Lana Rutitskaya has over 10 years of experience in Regulatory Submissions in the Pharmaceutical area.  Lana worked at DSI Pharmaceuticals as a Lead Dossier Specialist in Regulatory Operations.   Lana was responsible for preparing and publishing a variety of submissions for IND’s/NDA’s, Annual Reports, Briefing Packages, CMC supplements, Protocol and Information Amendments and CSR’s.  She is proficient in publishing eCTD submissions using Lorenz DocuBridge, Octagon Viewpoint, MS Office Suite, Adobe Orifessional and ISI Toolbox, as well as preparing paper submissions.  Lana has a BS in Electrical Engineering and a Certificate in Computer Programming and Design Technique.

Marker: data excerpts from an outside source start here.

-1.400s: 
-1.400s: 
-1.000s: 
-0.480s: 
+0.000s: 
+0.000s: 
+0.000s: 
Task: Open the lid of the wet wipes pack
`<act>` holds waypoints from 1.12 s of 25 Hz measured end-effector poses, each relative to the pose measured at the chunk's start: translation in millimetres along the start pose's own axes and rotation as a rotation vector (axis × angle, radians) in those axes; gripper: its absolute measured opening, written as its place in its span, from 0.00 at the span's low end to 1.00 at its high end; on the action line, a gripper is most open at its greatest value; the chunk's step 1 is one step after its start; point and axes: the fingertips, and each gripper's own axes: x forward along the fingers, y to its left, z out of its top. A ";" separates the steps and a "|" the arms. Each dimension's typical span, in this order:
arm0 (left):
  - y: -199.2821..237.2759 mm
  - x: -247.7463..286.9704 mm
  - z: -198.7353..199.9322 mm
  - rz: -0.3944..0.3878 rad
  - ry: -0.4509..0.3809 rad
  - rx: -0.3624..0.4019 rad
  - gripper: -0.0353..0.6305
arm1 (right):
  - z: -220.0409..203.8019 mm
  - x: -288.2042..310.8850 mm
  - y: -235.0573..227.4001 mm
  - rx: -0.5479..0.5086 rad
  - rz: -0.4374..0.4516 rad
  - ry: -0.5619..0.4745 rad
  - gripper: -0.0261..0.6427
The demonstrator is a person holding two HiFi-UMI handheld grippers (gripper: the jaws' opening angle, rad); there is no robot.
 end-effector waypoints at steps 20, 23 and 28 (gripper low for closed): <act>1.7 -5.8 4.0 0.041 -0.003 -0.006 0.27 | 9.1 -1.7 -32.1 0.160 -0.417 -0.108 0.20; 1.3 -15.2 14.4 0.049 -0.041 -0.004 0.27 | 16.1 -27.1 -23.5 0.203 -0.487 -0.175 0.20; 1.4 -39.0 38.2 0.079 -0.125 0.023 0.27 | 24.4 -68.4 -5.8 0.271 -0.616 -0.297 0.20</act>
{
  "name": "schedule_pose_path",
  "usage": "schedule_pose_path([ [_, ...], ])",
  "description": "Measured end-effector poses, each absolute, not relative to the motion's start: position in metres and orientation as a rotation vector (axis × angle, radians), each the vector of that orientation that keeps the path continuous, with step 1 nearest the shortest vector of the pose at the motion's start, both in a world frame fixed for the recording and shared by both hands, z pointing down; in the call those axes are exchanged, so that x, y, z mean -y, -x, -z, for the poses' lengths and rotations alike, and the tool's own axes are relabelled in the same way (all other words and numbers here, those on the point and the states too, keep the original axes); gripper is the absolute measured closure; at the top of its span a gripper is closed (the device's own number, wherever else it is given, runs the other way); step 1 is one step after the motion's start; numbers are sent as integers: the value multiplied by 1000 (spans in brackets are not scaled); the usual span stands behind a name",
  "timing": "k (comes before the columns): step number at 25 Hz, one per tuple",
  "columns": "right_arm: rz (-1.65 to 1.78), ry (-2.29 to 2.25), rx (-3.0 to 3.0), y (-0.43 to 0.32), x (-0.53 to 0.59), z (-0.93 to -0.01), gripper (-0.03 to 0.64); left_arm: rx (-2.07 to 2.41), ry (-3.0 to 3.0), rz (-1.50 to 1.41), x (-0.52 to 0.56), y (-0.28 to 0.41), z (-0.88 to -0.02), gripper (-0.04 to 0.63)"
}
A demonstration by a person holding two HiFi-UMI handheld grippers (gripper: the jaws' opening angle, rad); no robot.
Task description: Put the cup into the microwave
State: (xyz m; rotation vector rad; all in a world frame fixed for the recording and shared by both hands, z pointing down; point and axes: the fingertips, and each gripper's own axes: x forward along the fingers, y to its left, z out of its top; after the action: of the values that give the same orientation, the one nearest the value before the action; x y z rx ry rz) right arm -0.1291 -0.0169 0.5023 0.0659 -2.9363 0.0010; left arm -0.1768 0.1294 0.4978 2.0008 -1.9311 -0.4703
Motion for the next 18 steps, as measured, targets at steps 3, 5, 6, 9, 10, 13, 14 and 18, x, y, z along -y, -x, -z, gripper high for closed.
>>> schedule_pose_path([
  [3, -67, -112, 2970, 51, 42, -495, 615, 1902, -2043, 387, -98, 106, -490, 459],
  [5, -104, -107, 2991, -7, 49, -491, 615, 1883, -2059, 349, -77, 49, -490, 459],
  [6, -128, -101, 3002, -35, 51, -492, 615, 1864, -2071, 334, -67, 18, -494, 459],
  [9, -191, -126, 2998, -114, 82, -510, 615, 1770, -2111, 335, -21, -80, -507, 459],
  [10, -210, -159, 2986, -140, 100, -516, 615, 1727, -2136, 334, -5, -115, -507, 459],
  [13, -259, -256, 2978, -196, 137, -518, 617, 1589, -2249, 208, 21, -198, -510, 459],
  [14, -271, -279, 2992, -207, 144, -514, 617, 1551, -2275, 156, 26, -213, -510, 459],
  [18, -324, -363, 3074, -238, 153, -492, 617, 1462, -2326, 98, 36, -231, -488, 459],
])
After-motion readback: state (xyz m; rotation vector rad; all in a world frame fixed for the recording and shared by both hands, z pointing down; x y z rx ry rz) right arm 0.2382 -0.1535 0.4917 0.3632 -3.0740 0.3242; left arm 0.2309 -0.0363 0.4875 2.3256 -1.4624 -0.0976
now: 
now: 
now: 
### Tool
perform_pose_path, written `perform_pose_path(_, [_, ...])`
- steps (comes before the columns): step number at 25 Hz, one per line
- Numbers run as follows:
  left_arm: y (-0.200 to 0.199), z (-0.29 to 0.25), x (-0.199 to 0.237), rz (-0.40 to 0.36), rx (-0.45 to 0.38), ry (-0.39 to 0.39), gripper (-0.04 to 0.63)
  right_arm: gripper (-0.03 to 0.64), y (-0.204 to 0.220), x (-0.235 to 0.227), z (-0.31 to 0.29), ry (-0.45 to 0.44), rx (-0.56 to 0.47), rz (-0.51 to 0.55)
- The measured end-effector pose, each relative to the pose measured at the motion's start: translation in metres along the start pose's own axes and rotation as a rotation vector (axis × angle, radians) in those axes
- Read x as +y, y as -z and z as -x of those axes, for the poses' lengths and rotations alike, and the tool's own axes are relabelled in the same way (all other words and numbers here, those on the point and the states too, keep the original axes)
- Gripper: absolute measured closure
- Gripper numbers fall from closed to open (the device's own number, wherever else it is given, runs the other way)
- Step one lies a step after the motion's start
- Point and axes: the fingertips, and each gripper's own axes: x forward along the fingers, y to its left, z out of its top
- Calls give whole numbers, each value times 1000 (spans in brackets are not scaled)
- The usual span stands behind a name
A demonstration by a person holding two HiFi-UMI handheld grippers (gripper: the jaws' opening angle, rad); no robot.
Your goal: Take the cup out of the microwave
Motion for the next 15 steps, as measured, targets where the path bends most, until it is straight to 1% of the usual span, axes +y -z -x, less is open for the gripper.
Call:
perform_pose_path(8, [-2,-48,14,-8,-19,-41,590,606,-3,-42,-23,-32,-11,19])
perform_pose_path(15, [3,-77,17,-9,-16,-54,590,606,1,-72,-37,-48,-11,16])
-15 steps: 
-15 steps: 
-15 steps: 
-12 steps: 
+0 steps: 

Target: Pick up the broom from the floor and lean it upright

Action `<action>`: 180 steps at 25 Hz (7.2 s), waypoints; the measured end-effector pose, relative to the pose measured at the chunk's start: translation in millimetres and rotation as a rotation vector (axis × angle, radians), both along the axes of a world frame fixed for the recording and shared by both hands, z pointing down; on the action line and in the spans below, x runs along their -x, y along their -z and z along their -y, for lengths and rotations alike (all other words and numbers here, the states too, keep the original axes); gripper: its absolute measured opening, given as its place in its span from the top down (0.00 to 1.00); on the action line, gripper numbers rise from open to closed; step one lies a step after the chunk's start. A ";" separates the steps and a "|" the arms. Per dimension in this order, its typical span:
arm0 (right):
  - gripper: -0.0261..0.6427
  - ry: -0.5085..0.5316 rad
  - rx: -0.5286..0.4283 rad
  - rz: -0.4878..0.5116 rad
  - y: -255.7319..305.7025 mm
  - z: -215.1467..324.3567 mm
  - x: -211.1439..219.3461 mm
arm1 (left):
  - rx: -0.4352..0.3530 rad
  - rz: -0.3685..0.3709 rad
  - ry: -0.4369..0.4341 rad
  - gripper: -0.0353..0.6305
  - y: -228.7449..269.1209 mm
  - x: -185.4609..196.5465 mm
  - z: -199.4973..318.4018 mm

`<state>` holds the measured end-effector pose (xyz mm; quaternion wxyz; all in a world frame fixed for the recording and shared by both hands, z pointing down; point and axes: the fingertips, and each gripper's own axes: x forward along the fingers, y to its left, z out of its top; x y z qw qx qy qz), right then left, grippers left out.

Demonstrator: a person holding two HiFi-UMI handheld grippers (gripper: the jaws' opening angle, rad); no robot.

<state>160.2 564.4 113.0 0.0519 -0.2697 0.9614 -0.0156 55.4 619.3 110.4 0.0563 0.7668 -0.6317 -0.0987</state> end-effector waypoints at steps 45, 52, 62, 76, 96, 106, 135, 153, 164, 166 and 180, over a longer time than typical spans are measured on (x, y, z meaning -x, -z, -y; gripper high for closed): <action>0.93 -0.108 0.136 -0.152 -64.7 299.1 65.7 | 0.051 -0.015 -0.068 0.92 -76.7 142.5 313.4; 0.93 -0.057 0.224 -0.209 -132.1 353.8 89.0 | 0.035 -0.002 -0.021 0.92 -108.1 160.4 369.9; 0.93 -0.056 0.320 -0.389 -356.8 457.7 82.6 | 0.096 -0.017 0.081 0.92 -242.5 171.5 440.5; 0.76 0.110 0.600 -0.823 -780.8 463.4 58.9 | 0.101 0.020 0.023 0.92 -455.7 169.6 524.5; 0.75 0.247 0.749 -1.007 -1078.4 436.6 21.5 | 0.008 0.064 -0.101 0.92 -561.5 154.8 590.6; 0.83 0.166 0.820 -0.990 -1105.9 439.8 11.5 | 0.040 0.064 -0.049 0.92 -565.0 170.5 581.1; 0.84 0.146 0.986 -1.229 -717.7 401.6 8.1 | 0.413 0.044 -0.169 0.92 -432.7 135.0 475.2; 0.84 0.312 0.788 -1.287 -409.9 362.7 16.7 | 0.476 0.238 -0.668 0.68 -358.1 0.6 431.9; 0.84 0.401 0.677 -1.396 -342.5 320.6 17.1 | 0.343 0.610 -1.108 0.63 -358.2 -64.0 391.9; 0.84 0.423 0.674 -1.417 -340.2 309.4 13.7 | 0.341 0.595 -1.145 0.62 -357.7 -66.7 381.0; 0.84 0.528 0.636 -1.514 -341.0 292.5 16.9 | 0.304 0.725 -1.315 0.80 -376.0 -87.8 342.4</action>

Sharon has over 25 years of combined Regulatory Document and Submission Publishing in the pharmaceutical industry.  Sharon has worked as a Lead Dossier Specialist in Regulatory Operations/Submissions where she performed and oversaw preparation of submissions to the FDA in both electronic and paper format for IND’s/NDA’s such as initial INDs, Annual Reports, Briefing Packages, CMC supplements, Protocol and Information Amendments, CSRs and OPDP.  She is proficient in publishing eCTD submissions using Lorenz docuBridge, MS Word, and Adobe Acrobat Professional with ISI Toolbox. Sharon is highly focused on the client and can provide pre-submission document publishing and submission support offering frequent communication and close collaboration to meet needs and timelines.

Prior to joining Advyzom as a consultant in Regulatory Operations and submissions, Sharon held positions within Regulatory Operations at Mallinckrodt Pharmaceuticals, Daiichi Sankyo, Inc., and Hoffmann-La Roche Inc. /Genentech.